New diplomatic chill between US and Kigali over M23

Washington blames the Rwandan army and the rebel militia group for the bombing of a displacement camp in Goma

The diplomatic chill between Rwanda and the United States has got colder after Washington implicated the Rwandan army in mortar attacks that killed at least 16 people in the area around Goma in eastern Congo-Kinshasa.

The US Department of State said the mortars were fired from positions held by the Rwandan army and the M23 rebel group, to which most of the international community accuses President Paul Kagame's government of providing political and military support.

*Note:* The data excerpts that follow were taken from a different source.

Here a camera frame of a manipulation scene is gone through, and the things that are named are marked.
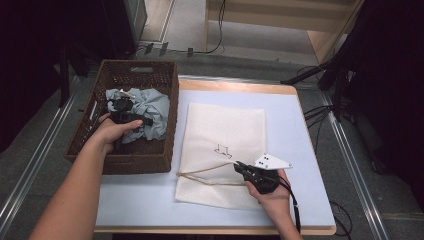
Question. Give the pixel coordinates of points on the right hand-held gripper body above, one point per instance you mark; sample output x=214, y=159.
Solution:
x=265, y=180

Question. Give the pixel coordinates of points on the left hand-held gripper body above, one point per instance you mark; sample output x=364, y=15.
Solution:
x=121, y=105

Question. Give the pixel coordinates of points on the light grey garment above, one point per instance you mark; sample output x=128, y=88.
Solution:
x=153, y=110

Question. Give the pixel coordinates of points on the brown wicker basket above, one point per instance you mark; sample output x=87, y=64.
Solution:
x=140, y=156

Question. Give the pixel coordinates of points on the cream mesh laundry bag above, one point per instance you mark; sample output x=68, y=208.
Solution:
x=220, y=126

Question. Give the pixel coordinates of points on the person's right hand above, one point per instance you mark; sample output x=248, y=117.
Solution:
x=275, y=206

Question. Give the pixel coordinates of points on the person's left hand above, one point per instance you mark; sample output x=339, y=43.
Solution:
x=110, y=135

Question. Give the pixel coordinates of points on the black metal stand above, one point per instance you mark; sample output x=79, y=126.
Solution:
x=64, y=83

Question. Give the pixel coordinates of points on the white table mat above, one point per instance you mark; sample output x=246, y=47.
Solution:
x=290, y=113

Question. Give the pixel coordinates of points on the black cabinet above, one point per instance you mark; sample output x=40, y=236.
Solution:
x=123, y=26

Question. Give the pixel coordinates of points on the dark curtain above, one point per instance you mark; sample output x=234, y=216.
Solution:
x=393, y=83
x=26, y=66

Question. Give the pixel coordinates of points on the black tripod stand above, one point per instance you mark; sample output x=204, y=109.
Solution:
x=338, y=83

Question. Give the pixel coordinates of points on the light wooden furniture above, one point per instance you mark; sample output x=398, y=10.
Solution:
x=266, y=15

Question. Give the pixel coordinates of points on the dark floor bracket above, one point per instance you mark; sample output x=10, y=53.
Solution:
x=163, y=48
x=148, y=48

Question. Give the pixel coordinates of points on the metal floor rail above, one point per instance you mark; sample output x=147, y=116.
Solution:
x=344, y=150
x=38, y=150

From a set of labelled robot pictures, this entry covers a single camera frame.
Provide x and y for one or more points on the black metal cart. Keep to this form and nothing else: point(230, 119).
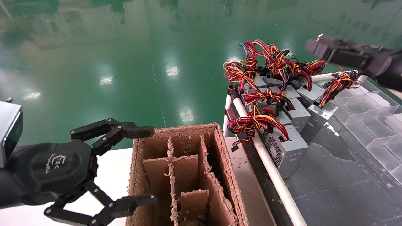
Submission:
point(329, 188)

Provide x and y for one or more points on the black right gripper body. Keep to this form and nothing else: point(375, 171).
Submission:
point(388, 67)

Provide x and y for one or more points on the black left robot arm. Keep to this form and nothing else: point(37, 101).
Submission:
point(4, 188)

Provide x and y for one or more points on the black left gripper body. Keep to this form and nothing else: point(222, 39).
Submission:
point(53, 169)

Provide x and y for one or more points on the worn open cardboard box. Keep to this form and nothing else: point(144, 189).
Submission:
point(136, 175)

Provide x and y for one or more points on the clear acrylic divider tray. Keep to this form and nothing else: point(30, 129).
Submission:
point(377, 131)

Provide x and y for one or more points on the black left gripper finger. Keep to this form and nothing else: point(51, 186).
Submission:
point(138, 201)
point(138, 132)

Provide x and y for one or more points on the shredded cardboard divider insert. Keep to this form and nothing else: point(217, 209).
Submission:
point(188, 169)

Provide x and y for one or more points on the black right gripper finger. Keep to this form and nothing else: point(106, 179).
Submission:
point(339, 55)
point(342, 43)

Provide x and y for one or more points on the white cart leg post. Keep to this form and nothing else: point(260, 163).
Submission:
point(226, 122)

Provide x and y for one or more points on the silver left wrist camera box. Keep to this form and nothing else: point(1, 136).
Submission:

In response, the Kagame government retorted that it 'will not shoulder responsibility for the bombing of internally displaced people's [IDP] camps around Goma'.

'The attempt by the US State Department… to immediately and without any investigation place blame on Rwanda for the loss of lives in the IDP camps is unjustified,' the government stated, adding that Washington's stance 'raises serious questions about its credibility' as an impartial mediator in the Great Lakes region.

Washington is looking to strengthen its diplomatic relations with Congo-K as it seeks to secure long-term access to the country's critical raw materials (AC Vol 65 No 10, Mining colossus Gécamines hires lobbyists to boost bargaining with Washington).

Congo-K President Félix Tshisekedi cut short a visit to Europe following the attacks but not before getting French President Emmanuel Macron, whom he met in Paris, to again cite Rwanda for the M23 aggression and demand that it end its support for the militia group (Dispatches 21/2/24, Fighting escalates in the Kivus and western officials censure Kagame and AC Vol 65 No 6, How Brussels was caught out by the Kivu war).

The Kagame government denies that it supports M23.

For its part, Rwanda has accused the international community of ignoring the build-up of military activity by the Congolese national army (Forces armées de la République démocratique du Congo, FARDC) and the Burundian armed forces (Forces armées du Burundi, FAB).

'President Tshisekedi and the Congolese leadership persistently threaten to invade Rwanda and overthrow its government by force,' it said.